PostgreSQL has a built in command---\copy
---that can import data from a CSV file. However, that command can only import data into an existing table. In order to make the command work, we first need to create tables to contain the data.
Our eventual goal is to create tables for the users, reviews, and movies in the MovieLens data set, then use the \copy
command to import the data into those tables. First, though, let's do a smaller example, just to acclimatize ourselves to the basics.
The task of creating a table consists of figuring out which columns we need, and then figuring out the correct data type for each column. The kinds of types supported by SQL (and PostgreSQL in particular) are different from the data types that we're used to working with in Python, though there are some obvious analogues between the types supported by both. Here's a list of all the types supported in PostgreSQL.
The data types you're most likely to encounter in SQL are the following:
type | description |
---|---|
int |
an integer value (exact range varies depending on database) |
numeric(digits, fraction) |
a number with user-specified precision (see below) |
varchar(n) |
a string of characters with a given maximum length n |
text |
a string with unlimited length |
timestamp |
holds a date and time (e.g., 2015-08-01T12:34:56) |
date |
holds a date only (e.g., 2015-08-01) |
boolean |
holds true or false |
Let's say that we're creating a table to store information about the widgets from a previous homework assignment. Looking at the data, we can make the following determinations:
That's enough information to create the necessary table. The command to create a table is, unsurprisingly enough, CREATE TABLE
and the syntax looks like this:
CREATE TABLE table_name (
field1 datatype1,
field2 datatype2,
field3 datatype3...
)
... replacing table_name
with the desired name of the table, replacing field1
, field2
, etc. with the names of the desired fields, and replacing datatype1
, datatype2
, etc. with the names of the desired data types for the corresponding fields.

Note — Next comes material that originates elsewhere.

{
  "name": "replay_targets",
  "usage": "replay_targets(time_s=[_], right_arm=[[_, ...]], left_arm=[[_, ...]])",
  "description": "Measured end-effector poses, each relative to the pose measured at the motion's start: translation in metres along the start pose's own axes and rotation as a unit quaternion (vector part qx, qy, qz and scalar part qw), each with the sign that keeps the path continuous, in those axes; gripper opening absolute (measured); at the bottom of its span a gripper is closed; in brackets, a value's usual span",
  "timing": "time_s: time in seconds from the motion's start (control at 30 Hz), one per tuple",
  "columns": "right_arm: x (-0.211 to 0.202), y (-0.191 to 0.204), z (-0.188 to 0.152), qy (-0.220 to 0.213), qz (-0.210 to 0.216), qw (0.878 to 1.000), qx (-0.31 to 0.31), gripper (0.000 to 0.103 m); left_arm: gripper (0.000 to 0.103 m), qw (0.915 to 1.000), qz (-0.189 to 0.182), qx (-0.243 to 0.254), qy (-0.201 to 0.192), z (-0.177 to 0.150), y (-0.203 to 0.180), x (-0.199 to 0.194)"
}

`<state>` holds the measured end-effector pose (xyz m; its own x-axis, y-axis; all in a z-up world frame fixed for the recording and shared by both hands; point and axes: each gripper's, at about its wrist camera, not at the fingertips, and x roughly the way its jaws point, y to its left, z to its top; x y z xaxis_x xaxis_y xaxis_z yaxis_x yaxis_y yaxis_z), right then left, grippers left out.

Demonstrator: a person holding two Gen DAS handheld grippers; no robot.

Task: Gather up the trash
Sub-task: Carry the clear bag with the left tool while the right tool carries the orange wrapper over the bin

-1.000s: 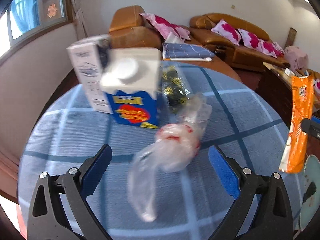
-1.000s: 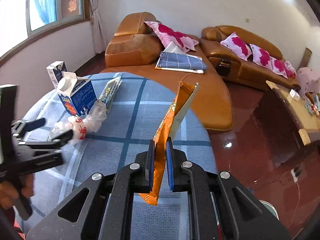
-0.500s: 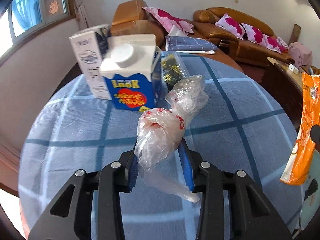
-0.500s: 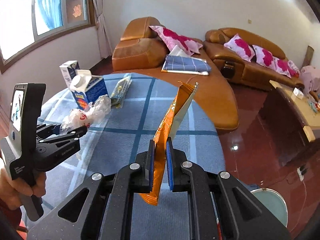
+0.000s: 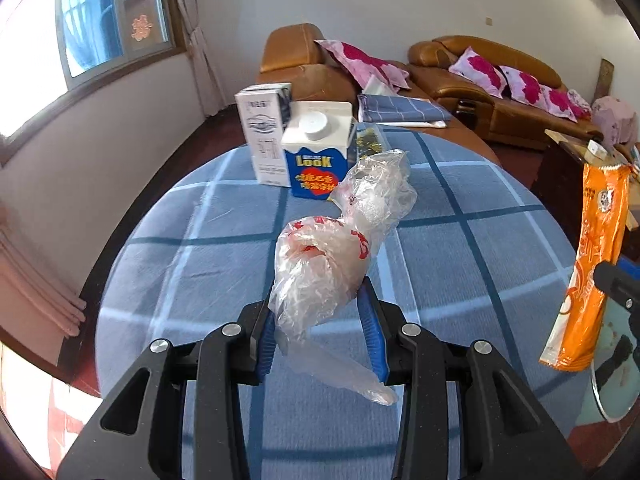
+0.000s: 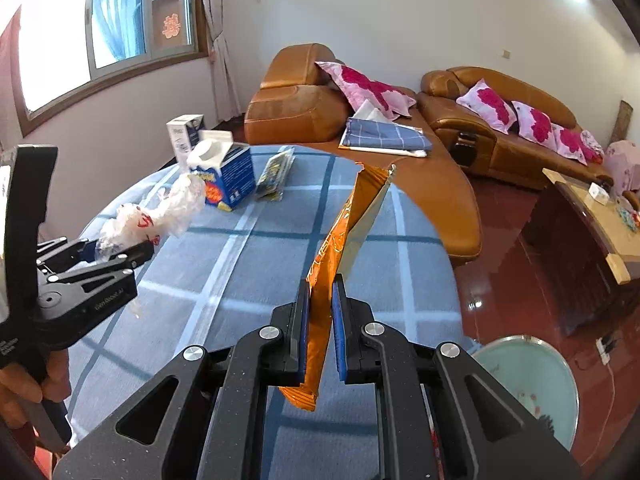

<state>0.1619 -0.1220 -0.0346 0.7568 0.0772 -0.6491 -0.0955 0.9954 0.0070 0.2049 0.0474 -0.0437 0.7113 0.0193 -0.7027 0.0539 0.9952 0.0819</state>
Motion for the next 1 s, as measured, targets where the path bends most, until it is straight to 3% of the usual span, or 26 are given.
replay_targets(time_s=[0.4, 1.0], right_arm=[[-0.032, 0.005, -0.028, 0.003, -0.006, 1.0, -0.013, 0.012], [-0.078, -0.023, -0.066, -0.006, -0.034, 0.999, 0.004, 0.012]], left_arm=[[0.037, 0.9999, -0.004, -0.006, -0.014, -0.028, -0.003, -0.042], [0.038, 0.9986, -0.038, 0.027, -0.027, -0.057, -0.052, -0.081]])
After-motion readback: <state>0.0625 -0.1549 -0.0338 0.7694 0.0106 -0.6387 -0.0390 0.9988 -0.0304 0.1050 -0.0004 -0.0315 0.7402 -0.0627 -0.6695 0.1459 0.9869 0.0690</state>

Okay, now we know enough to create a table for our widgets. Let's create a database to hold the table, first of all. Open psql
and enter the following commands:
CREATE DATABASE widgetdb;
\c widgetdb
Once you've created the database and connected to it, you can run the create table command for our widget data. Here's what it looks like:
CREATE TABLE widget (
part_no varchar(20),
name text,
price numeric(10, 2),
quantity int
);
Copy that text and paste it into psql
and hit Enter. You should see a confirmation message (CREATE TABLE
); if you don't, check again and make sure that you got the syntax right.
The \d
command should now display the table that you just created:
widgetdb=# \d
List of relations
Schema | Name | Type | Owner
--------+--------+-------+---------
public | widget | table | allison
(1 row)
widgetdb=# \d widget
Table "public.widget"
Column | Type | Modifiers
----------+-----------------------+-----------
part_no | character varying(20) |
name | text |
price | numeric(10,2) |
quantity | integer |
Computers are notoriously imprecise when handling floating-point numbers (see here for more details). This is problematic in many situations, especially when you're using a floating point number to represent money. (Recall the rounding error subplots from Superman III and Office Space.) The numeric
type side-steps this problem with a different internal representation of numbers that isn't subject to these errors. When specifying a numeric field, you need to give the type two parameters: the number of digits that the number should be able to contain, and the number of digits that can go after the decimal point. (e.g., numeric(10, 2)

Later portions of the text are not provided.